Collect all lines from the listing that include the string "straight".

### DATA IN THIS EXERCISE
#####

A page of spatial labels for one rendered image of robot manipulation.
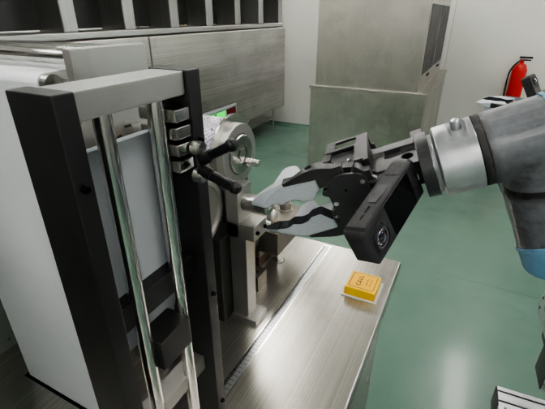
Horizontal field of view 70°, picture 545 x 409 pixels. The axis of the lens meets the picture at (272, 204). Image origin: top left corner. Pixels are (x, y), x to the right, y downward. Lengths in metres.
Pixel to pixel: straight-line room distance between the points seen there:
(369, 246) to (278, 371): 0.45
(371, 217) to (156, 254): 0.23
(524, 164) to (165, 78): 0.34
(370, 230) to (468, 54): 4.78
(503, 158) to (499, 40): 4.69
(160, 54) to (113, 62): 0.59
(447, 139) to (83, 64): 0.37
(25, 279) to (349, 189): 0.47
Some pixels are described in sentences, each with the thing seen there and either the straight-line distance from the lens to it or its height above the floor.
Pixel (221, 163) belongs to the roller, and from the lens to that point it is 0.70.
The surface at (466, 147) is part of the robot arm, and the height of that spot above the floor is 1.37.
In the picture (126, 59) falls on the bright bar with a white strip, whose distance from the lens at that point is 0.48.
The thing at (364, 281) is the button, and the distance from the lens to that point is 0.95.
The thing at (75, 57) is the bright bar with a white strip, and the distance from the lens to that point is 0.44.
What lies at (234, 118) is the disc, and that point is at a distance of 0.74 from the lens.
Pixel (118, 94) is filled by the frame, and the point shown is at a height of 1.43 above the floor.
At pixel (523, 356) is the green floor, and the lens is 2.35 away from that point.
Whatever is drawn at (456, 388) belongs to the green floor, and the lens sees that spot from 2.07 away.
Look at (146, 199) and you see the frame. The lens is 0.42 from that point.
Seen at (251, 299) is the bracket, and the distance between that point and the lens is 0.85.
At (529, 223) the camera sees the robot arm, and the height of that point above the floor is 1.30.
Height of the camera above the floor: 1.49
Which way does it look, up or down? 26 degrees down
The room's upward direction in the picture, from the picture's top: straight up
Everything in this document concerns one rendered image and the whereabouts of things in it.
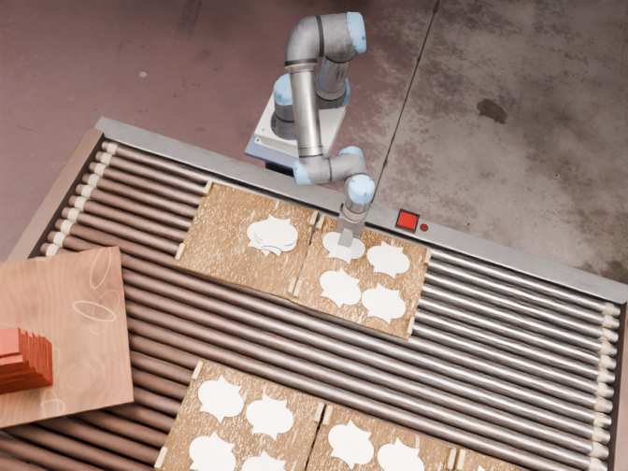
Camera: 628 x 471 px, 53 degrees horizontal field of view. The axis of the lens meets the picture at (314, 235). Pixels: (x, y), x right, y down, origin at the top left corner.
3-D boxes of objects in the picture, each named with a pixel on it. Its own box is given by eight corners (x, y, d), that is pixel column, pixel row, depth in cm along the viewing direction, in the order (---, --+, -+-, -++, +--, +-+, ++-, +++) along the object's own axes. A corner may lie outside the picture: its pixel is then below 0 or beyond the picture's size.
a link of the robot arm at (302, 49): (278, 16, 177) (297, 188, 186) (316, 12, 178) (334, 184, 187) (275, 22, 188) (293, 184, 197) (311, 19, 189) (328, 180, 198)
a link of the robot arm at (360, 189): (372, 170, 186) (378, 194, 182) (366, 189, 196) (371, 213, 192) (347, 172, 185) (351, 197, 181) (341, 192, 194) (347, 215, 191)
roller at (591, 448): (41, 257, 213) (37, 251, 209) (602, 447, 202) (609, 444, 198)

#####

### RESPONSE TO THE TASK
Pixel to pixel: straight-line room distance between the points seen there:
Some pixels are described in sentences, each with the thing seen there and either the straight-line distance from the lens to it or its height above the floor.
The room's upward direction in the picture, from the picture's top: straight up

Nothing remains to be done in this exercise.